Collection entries
============================================================

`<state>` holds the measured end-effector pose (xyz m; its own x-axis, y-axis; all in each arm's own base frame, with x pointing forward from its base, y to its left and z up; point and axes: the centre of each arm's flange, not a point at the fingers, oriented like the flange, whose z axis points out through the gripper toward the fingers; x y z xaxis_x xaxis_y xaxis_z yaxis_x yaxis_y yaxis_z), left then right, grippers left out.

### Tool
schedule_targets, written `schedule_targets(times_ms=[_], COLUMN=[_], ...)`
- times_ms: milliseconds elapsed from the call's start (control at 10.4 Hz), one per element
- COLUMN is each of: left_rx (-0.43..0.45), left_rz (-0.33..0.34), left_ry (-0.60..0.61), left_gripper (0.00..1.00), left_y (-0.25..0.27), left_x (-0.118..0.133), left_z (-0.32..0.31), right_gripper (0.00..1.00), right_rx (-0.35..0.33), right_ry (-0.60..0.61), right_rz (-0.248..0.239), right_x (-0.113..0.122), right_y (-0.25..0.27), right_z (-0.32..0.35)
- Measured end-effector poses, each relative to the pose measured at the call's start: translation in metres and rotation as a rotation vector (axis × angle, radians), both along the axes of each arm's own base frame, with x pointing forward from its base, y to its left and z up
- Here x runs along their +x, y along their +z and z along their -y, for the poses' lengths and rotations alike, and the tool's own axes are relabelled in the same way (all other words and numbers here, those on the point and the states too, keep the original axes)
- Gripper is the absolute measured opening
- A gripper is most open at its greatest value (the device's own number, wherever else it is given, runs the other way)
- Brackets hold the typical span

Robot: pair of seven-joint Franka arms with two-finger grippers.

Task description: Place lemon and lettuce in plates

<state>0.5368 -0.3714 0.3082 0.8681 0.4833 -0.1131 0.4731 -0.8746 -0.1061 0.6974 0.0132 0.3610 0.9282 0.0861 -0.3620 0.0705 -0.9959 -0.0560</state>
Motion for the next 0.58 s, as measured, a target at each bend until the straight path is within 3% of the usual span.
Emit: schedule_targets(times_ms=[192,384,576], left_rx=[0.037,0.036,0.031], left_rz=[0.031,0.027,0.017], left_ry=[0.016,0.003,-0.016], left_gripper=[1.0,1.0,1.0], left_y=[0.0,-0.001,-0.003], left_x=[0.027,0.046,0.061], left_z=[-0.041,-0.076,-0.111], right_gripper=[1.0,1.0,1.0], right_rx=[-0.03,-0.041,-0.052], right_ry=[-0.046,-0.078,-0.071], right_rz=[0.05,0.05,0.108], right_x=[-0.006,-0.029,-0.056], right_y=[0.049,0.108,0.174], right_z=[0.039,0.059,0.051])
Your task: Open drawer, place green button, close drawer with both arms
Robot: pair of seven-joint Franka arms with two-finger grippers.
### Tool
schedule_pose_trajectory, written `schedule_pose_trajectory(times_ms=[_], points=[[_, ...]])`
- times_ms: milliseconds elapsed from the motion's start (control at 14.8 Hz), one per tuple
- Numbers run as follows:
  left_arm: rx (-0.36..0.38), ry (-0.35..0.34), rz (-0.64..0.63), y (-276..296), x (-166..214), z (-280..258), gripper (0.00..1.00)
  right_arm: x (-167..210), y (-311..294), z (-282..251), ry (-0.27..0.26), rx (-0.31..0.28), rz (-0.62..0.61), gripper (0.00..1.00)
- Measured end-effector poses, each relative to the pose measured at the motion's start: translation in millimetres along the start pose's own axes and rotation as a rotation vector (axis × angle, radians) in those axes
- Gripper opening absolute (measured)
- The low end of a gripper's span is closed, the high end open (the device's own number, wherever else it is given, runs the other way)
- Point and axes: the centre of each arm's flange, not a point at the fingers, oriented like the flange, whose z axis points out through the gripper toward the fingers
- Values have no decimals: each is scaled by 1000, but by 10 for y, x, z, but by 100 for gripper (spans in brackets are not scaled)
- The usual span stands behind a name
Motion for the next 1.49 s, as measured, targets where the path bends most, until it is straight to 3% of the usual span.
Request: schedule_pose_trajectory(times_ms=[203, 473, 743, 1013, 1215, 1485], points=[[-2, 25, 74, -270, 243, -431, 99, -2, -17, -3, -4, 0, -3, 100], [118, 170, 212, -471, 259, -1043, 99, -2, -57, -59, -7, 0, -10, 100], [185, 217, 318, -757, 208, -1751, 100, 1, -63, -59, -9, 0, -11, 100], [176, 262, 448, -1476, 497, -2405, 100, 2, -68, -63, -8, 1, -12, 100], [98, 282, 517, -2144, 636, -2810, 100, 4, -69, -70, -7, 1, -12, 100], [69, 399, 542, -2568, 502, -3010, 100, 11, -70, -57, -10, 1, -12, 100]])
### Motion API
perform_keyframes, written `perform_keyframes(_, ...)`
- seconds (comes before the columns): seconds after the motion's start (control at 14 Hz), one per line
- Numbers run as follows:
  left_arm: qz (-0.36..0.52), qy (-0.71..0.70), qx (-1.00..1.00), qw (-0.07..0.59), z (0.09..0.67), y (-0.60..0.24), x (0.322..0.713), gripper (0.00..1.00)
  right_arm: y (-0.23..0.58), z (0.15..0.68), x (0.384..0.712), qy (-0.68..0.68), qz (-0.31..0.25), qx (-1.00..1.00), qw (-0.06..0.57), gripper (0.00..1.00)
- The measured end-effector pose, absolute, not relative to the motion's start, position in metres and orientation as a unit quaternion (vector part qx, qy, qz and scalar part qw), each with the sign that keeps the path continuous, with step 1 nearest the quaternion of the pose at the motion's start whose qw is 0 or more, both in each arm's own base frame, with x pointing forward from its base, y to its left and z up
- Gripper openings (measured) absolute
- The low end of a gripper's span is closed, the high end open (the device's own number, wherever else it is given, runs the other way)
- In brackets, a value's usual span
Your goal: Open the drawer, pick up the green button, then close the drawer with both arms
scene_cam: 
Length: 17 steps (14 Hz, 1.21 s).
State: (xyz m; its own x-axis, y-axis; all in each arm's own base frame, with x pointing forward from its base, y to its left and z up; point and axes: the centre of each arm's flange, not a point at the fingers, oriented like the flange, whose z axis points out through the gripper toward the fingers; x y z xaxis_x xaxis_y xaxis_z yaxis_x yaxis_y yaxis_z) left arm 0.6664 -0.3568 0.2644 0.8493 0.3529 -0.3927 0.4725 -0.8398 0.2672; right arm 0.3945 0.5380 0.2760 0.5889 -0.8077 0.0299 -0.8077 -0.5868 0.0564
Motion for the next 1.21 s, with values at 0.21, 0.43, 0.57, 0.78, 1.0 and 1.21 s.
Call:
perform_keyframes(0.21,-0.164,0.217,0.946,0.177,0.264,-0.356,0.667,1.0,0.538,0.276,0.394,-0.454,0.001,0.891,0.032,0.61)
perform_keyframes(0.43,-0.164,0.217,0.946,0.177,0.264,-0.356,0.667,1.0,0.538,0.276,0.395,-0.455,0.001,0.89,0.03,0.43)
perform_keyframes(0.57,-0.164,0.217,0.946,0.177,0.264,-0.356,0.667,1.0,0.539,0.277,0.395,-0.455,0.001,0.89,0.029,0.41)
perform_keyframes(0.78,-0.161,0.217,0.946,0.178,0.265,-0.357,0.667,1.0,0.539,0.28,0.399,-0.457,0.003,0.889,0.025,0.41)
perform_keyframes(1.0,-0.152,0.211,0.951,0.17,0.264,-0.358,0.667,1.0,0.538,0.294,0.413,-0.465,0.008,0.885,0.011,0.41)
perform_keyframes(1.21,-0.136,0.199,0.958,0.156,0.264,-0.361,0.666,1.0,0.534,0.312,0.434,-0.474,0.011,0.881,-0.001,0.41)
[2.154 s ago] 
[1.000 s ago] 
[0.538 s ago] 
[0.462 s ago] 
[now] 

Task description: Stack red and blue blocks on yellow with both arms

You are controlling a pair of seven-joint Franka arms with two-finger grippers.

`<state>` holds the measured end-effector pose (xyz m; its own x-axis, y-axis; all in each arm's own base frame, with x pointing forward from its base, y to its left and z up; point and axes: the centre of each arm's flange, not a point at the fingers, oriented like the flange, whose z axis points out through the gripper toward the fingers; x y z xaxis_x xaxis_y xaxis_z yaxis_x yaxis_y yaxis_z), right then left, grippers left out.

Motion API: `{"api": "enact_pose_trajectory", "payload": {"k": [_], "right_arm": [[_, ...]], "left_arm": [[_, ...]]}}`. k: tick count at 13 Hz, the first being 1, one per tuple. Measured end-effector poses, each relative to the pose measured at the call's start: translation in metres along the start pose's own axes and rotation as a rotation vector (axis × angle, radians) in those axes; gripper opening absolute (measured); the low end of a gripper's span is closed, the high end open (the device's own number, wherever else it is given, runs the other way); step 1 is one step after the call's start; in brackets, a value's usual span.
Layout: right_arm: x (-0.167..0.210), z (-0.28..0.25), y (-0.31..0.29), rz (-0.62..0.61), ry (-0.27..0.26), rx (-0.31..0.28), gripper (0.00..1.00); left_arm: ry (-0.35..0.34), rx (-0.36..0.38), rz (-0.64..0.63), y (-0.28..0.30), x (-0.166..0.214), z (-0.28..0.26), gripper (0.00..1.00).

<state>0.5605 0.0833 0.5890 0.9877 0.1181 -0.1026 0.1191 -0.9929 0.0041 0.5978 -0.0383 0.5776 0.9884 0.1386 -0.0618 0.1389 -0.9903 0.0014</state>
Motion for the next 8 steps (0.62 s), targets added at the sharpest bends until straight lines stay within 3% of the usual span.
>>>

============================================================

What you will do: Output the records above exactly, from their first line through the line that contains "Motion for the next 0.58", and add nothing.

Exercise output:
`<state>` holds the measured end-effector pose (xyz m; its own x-axis, y-axis; all in each arm's own base frame, with x pointing forward from its base, y to its left and z up; point and axes: the centre of each arm's flange, not a point at the fingers, oriented like the flange, whose z axis points out through the gripper toward the fingers; x y z xaxis_x xaxis_y xaxis_z yaxis_x yaxis_y yaxis_z), left then right, grippers left out.

### Tool
schedule_targets, written `schedule_targets(times_ms=[_], COLUMN=[_], ...)`
- times_ms: milliseconds elapsed from the call's start (control at 10.4 Hz), one per element
- COLUMN is each of: left_rx (-0.43..0.45), left_rz (-0.33..0.34), left_ry (-0.60..0.61), left_gripper (0.00..1.00), left_y (-0.25..0.27), left_x (-0.118..0.133), left_z (-0.32..0.31), right_gripper (0.00..1.00), right_rx (-0.35..0.33), right_ry (-0.60..0.61), right_rz (-0.248..0.239), right_x (-0.113..0.122), right_y (-0.25..0.27), right_z (-0.32..0.35)
- Measured end-effector poses, each relative to the pose measured at the call's start: translation in metres and rotation as a rotation vector (axis × angle, radians), both along the axes of each arm's own base frame, with x pointing forward from its base, y to its left and z up
- Here x runs along their +x, y along their +z and z along their -y, for the poses' lengths and rotations alike, and the tool's own axes are relabelled in the same way (all other words and numbers here, those on the point and the states too, keep the original axes)
- Gripper is the absolute measured opening
- A gripper is most open at its greatest value (the device's own number, wherever else it is given, runs the other way)
- Brackets hold the typical span

Robot: pair of seven-joint Franka arms with two-finger grippers.

Task description: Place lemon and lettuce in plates

<state>0.5368 -0.3714 0.3082 0.8681 0.4833 -0.1131 0.4731 -0.8746 -0.1061 0.6974 0.0132 0.3610 0.9282 0.0861 -0.3620 0.0705 -0.9959 -0.0560</state>
Motion for the next 0.58 s, as measured, a target at each bend until the straight path is within 3% of the usual span.

The output is finished, and nothing else is needed.